What about the fact that the EAC concluded that the regulations are not fit for purpose?
Well, the OPSS's consultation has an answer to that too:
"The Furniture and Furnishings (Fire) (Safety) Regulations 1988 have reduced deaths by fire and are recognised and recommended internationally as a gold standard for furniture fire safety to this day."
This is what passes for science from government departments these days, i.e. opinion expressed as fact. There is no evidence at all that the UK regs have reduced fire deaths. Indeed, the UK is only sixth in the furniture fire deaths league, the first five places being taken by countries that do not have any flammability requirements for their furniture. They are not recognised by anyone (other than the flame retardant industry and it's puppet organisations like the European Fire Safety Alliance) internationally as the "gold standard for fire safety to this day". Note, no references or examples are given. But I could give plenty of international examples of those who do not believe our regulations even work, e.g. US firefighters, the Green Science Policy Institute of California, IKEA, the European Furniture Industries Confederation, not to mention just about every UK green lobby group and cancer prevention societies.
To summarise: for 35 years the UK has kept in place furniture fire safety regulations that have never worked. The government knows this through its own research (still available on its website), through confirmation by a government select committee and numerous green and safety groups; plus confirmation by the fact that no one, not even the chemical industry, has been able to dispute this (other than through telling lies). And that the rest of the world is content with fire tests that are significantly less stringent than ours with no lessening of fire safety and which also do not lead to large volumes of toxic flame retardants in their furniture.
Yet now the government has gone out to consultation on a new version of the same old problem: three fire tests which do not work and will lead only to the continuing poisoning of the entire country.
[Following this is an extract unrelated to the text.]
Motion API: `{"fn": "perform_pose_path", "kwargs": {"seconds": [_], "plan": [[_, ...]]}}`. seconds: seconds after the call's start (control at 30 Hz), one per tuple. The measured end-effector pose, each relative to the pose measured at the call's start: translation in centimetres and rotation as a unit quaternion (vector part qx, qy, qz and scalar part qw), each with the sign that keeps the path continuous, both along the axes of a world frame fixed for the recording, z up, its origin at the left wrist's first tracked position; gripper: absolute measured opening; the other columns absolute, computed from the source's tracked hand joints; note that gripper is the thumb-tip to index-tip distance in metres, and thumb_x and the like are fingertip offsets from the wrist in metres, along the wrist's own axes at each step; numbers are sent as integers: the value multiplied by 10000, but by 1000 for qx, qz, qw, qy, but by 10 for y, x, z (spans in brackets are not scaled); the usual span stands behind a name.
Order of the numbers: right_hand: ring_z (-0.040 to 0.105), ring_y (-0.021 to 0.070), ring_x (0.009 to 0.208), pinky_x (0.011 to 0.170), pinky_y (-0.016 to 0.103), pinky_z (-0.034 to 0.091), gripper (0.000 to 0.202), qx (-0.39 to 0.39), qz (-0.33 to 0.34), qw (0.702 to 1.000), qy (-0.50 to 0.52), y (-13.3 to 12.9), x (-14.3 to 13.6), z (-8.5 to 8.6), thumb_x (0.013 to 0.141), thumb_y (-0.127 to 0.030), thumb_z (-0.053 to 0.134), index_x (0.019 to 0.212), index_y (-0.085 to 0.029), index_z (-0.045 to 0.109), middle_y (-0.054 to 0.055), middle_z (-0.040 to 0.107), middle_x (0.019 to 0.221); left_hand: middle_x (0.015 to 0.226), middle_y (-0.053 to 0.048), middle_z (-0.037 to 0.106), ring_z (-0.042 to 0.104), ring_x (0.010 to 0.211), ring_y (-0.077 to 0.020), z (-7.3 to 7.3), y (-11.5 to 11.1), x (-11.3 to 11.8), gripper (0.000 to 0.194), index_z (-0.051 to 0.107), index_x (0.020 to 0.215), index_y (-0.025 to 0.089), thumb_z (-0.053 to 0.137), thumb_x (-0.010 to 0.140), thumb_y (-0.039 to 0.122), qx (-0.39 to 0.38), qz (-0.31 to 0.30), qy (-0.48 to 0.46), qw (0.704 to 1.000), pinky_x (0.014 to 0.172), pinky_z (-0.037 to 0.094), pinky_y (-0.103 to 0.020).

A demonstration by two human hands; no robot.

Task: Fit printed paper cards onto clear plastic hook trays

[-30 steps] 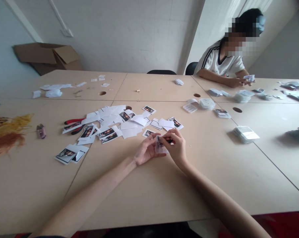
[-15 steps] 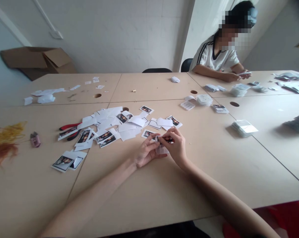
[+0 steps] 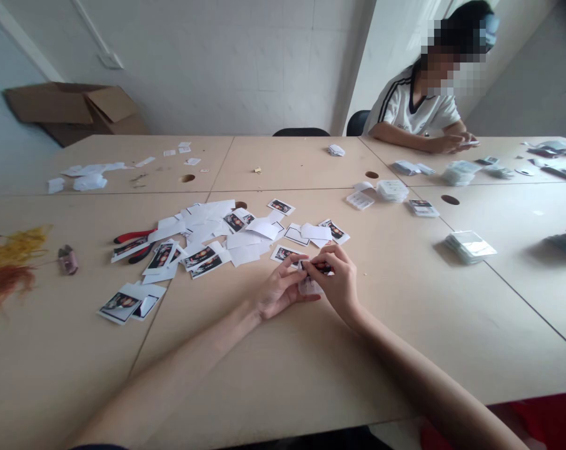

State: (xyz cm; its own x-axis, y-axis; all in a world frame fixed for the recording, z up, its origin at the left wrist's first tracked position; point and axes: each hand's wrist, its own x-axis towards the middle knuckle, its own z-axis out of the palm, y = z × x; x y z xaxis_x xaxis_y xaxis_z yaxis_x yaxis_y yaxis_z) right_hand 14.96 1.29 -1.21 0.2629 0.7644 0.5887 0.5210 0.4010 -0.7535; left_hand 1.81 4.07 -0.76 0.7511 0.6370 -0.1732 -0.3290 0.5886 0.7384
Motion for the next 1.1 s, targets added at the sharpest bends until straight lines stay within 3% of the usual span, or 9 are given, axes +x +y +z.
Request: {"fn": "perform_pose_path", "kwargs": {"seconds": [1.1], "plan": [[524,113,624,534,233,438,86,-17,-25,1000,-8,-2,-3,2,699,-221,594,621,-189,580,-1,495,705,970,-5,522,541,892,-184,-3,1,1,197,449,969,258,484,789,185,0,-5,-4,1000,792,431,-465]]}}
And that's after they finally (if ever) actually change anything (see above: getting new standards in place to make the new regs effective is several years away at least).
Why are they doing this? Well, the hubris of civil servants plays a large part; that and the general state in which we now live, with government putting industry profits first, public health and the environment a distant second (examples everywhere, from our sewage poisoned rivers to the disgraceful treatment of Grenfell survivors).
Sorry . . . I can feel maniacal laughter building in my chest again, so we'll leave it here for the time being.